The accord was praised by leadership consultant John Wareham who guided more than 50 gang members and parents from the community through the wananga, which started on Friday night in the open-air of Turauwha's Whare, on the ridges above the pa site, and continued on Saturday and yesterday at nearby Waiohiki Creative Arts Village. Side-by-side in respective patches but shelving traditional rivalries, they spent more than 15 hours talking family, violence, drugs and gang pasts, and a future they hope will be better for children and grandchildren.
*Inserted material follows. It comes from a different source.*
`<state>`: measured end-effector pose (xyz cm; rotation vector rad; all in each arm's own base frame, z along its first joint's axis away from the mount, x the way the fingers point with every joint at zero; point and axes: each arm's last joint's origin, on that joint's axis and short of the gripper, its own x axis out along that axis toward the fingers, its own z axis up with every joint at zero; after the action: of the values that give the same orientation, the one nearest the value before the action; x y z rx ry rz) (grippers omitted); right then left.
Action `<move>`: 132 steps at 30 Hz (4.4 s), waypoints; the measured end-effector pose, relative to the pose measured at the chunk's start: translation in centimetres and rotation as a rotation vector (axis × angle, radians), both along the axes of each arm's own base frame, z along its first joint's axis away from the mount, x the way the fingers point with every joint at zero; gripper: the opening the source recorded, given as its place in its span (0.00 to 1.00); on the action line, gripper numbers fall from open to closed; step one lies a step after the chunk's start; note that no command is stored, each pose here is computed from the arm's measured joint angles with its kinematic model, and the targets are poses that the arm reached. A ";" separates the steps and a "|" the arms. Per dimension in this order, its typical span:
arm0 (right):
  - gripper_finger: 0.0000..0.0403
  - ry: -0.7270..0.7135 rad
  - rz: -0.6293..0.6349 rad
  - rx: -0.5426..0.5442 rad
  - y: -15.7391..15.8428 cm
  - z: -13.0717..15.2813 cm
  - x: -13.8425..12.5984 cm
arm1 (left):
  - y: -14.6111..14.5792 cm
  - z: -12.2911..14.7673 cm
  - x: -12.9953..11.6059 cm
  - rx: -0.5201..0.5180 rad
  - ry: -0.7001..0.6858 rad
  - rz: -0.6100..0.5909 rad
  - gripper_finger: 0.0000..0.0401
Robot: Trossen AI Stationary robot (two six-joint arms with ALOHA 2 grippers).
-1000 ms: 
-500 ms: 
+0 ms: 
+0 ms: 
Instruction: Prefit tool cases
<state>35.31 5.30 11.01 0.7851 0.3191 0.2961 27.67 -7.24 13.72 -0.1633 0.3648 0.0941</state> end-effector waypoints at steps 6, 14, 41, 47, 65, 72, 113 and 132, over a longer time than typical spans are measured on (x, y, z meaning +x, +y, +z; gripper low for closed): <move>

The focus was a booklet of readings Fatherhood, Gangs, Drugs and Choices, selected for the occasion by Mr Wareham, a New York-based New Zealander who, with Waiohiki-based gang culture luminary and social activist Denis O'Reilly, had staged a similar retreat in Hastings in 2005. Mr Wareham, who lectures leadership across the spectrum from company executives to lifers in maximum security prisons, said it was major progress from the experience six years ago. "The difference this time was to focus around fatherhood and, right from the first night up at Otatara, the guys opened themselves up from the heart," he said. "They spoke without notes, and they spoke as loquaciously as any courtroom lawyer." Most spoke of not wanting sons to follow the same paths of crime and violence, and of wanting them to get an education and a job, and wanting to be able to help them. Mr Wareham said: "It was important that when asked why they joined the gangs, they spoke not of crime, but of loyalty, respect and belonging, the same good qualities that would apply to joining the Rotary Club." Most showed profound insight around the readings, including common affinity with American author Max Phillips' Snakebite Sonnet and its messages of hope, let-down, failure and broken spirit. It led Mr Wareham to "push the envelope" more than he intended in the most intense stages late on Saturday, when gang members decided on a conclave the next morning, without the mentor. Mr O'Reilly said: "It was very challenging for everybody. John is not easy. The subject itself was hard. "It's a difficult side of town, a different area to work with, there's a lot of misunderstanding, and a lot of cynicism," he said. The accord was a start, with representatives committing to taking the message back to members and, in time, to other chapters. "People attribute all sorts of nefarious intentions," he said. "But what I hear coming out of the mouths of these guys, I feel, is the truth, from fathers who want to improve their lives, and that of their kids."